A 2011 study in the Bundelkhand region of India was performed with the objective of documenting the calving pattern of Bhadawari (and the closely relate Murrah) buffaloes. Areas like Bundelkhand are found throughout India, as heavily dependent on livestock economics due to drought and monsoons, as a whole India has 95 buffaloes per 1,000 human beings; information on calving is detrimental to this region of the world.

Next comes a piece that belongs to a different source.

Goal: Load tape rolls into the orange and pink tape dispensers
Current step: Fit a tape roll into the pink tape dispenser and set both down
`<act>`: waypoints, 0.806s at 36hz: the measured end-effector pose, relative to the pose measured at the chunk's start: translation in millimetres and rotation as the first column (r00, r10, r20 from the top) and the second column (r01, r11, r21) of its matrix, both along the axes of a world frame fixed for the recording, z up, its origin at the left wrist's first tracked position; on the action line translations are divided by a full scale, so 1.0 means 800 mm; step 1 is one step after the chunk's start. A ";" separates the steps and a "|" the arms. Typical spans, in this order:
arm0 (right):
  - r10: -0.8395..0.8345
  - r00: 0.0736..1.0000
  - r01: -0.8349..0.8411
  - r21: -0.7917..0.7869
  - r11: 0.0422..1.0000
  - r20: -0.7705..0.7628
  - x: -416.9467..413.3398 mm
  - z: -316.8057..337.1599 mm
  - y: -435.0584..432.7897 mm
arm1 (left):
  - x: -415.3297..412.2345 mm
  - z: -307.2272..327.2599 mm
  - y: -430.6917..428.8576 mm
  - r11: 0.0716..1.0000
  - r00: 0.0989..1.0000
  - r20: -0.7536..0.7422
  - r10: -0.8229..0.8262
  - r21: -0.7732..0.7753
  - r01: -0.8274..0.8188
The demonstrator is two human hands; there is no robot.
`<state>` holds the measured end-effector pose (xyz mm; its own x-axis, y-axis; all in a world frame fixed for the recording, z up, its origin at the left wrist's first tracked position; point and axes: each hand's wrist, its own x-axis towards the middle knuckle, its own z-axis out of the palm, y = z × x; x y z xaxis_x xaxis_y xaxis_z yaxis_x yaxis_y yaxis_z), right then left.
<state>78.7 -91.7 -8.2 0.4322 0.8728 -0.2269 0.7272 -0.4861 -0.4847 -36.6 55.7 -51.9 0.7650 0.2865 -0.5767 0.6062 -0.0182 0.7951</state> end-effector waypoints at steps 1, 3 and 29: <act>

At the Indian Grassland and Fodder Research Institute in Jhansi, a herd of Bhadawari was intensely managed under a standardized system of nutritional requirements, and was done so over a period of 8 years (starting in 2002). All the while, birth rate was kept in the view of climatological data. Results indicated that rainy (July-Sept) and autumn (Oct-Nov) seasons yielded the highest calving rate, at more than 70%, whereas the lower calving rates were in the winter season at 15.48% and the summer season at 4.88%. Results were then cross-referenced with calving patterns across India and around other parts of the world such as Egypt. The seasonality in the Bhadawari calving indicates that reproductive desire is more dependent on climatic changes than diet.

== Milk composition ==

Overall, buffalo milk has greater nutritional properties and values than cow milk. Buffalo milk has higher levels of fat, lactose, protein, calcium, and vitamins A and C, with lower levels of vitamin E, riboflavin, and cholesterol. An absence of carotene exists, and bioactive pentasaccharides and gangliosides occur that are not present in cow milk. Fat globules are larger, but contain less membrane material than cow milk. However, specific breed of buffalo does affect milk composition. In a 2008 comparison of four Indian buffalo breeds, the Bhadawari was shown to have more solids not fat than the Murrah, which had the highest performance for fat, total protein, and casein contents.